Nearly sixteen years later, Oswalt says he is over the obsession, but Hollywood—and media as a whole—are in crisis. Late last year, hackers purportedly with ties to the North Korean stole troves for private e-mails and information from Sony Pictures Studios and released them publicly. The act of "cyber vandalism" as President Obama called it, has roiled the industry, and it derailed the release of The Interview, a buddy-comedy flick about celebrities secretly tasked to assassinate the leader of North Korea.
The Sony incident has raised questions about whether the threat of another hack will force studios to think twice before pursuing sensitive or controversial stories.
Should this make cinefiles—or as Oswalt describes his ilk, "sprocket fiends"—worried about the impact such fear will have on the future of film?
"I was worried about the future way before the Sony hack happened," Oswalt told CNN during a recent visit to Washington, D.C., where he spoke about his book. "I was worried about it because of the level of finance and level of money they seem to put at stake for these things.

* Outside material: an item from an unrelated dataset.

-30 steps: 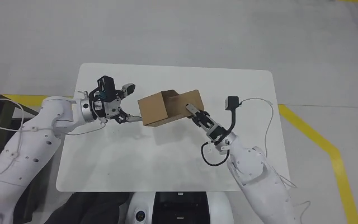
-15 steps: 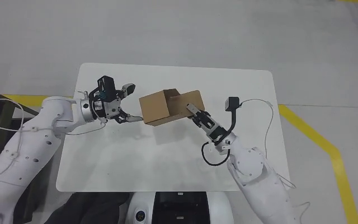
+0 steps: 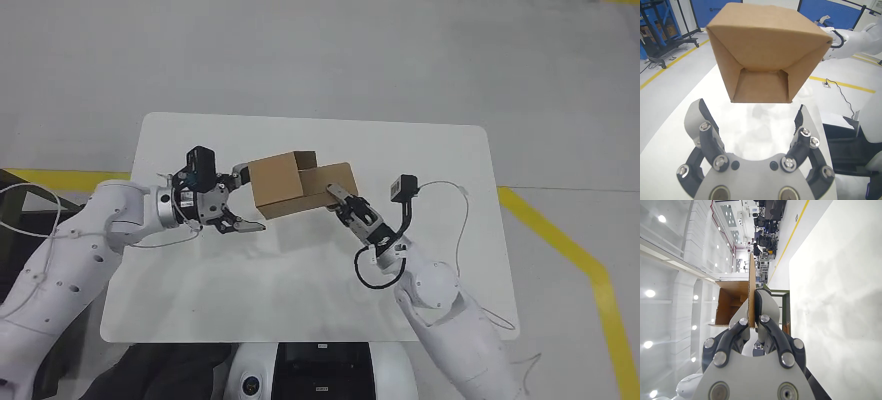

It's so diluted through the studio's corporate structure that the Sony hack is the eighth thing on the list that has me worried about movies. But again, movies as an art form have been battered from the get-go by television, by video games, by the Internet, and they're still out there straggling along, and they mutate and adapt."
Oswalt suggested, however, that by temporarily pulling the release of the film, Sony sent a signal that intimidation can be successful.
"There was cowardice in the studios. But it also didn't help that the public so eagerly devoured people releasing private people's email," he said. "It was done so diabolically that it's almost like it's a blueprint for how to do that in the future. ...It was not a good precedent to give a foothold to people like that."
What came next would make Sony's multi-million dollar fiasco look small. Just a month later, Islamic terrorists in Paris stormed the offices of a French satirical magazine Charlie Hebdo and killed twelve people because the publication parodied Islam.
What happened at Sony and the tragedy at Charlie Hebdo weren't connected, but both have sparked debate worldwide about whether satirists and artists should use more restraint from making certain types of jokes.
For Oswalt, the call for restraint just makes him want to tackle controversial topics even more.
"I'm not in fear for free expression. I'm in fear for satire, and mocking, and fun. That seems to be what's under attack these days," he said. "It's terrifying to know that anyone can take whatever they want out of context and make it an outrage and go after you. I've been a comedian for almost 25 years and I just know when you tell comedians not to talk about things, not to do things, we just do it twice as hard. ...There's a comedian fantasy to live, as awful as it must have been, but to live in the times that Lenny Bruce, and then George Carlin and [Richard] Pryor came up in where you have people trying to restrict things and you get to push against them. Well those are back now, so we have even more stuff to punch against and try to work around. I actually kind of, in a very perverse way, I welcome it. It makes it more fun. It makes it more scary, but it makes it a lot more fun."
While the film industry lurches forward, Oswalt said he remains optimistic about the future. He continues to see movies in theaters—he saw The Imitation Game right after Christmas—but not nearly as much as during his "training" days.
"I still haven't directed a film," he says, "but films don't direct my life, either. So that's something."